Problem description
Find the word "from" in the material below and gather every line that contains it.

Data shown
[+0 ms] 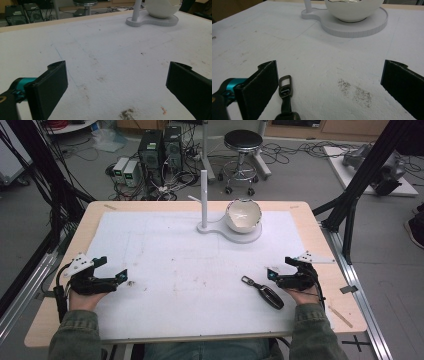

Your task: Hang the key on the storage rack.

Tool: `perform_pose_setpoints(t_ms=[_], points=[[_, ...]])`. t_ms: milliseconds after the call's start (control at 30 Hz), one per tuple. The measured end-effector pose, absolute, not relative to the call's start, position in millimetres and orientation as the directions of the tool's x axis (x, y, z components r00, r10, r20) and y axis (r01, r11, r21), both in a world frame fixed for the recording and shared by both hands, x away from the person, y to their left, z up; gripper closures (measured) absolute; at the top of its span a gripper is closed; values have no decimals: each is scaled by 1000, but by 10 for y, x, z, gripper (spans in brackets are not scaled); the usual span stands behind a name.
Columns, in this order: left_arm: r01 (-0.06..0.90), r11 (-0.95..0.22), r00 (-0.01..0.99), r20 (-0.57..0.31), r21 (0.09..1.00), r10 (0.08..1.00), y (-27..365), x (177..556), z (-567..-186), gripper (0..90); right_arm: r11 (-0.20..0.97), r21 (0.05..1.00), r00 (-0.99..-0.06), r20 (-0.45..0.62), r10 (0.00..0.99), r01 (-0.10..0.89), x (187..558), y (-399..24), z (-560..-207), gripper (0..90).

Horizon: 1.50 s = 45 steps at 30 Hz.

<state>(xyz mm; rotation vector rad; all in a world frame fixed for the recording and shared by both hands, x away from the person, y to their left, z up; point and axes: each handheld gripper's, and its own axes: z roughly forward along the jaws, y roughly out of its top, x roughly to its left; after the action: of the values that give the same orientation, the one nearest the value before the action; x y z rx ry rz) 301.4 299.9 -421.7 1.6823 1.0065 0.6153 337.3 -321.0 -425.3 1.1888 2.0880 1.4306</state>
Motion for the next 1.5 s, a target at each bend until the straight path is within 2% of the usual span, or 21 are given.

Exercise answer
Tool: `perform_pose_setpoints(t_ms=[_], points=[[_, ...]])`. t_ms: milliseconds after the call's start (control at 30 Hz), one per tuple. The measured end-effector pose, absolute, not relative to the call's start, position in millimetres and orientation as the directions of the tool's x axis (x, y, z components r00, r10, r20) and y axis (r01, r11, r21), both in a world frame fixed for the recording and shared by both hands, x away from the person, y to their left, z up; gripper closures (measured) absolute; at the top of its span a gripper is closed; values have no decimals: each is scaled by 1000, but by 10 for y, x, z, gripper (spans in brackets are not scaled); the usual span stands behind a name.
<state>(xyz mm; rotation vector rad; all in a world frame fixed for the recording and shared by both hands, x away from the person, y to their left, z up; point and axes: each handheld gripper's, and its own axes: z roughly forward along the jaws, y roughly out of its top, x roughly to its left; after the action: of the values that give the same orientation, the one nearest the value before the action; x y z rx ry rz) 301.4 299.9 -421.7 1.6823 1.0065 0.6153 337.3 -321.0 -425.3 1.1888 2.0880 1.4306</state>

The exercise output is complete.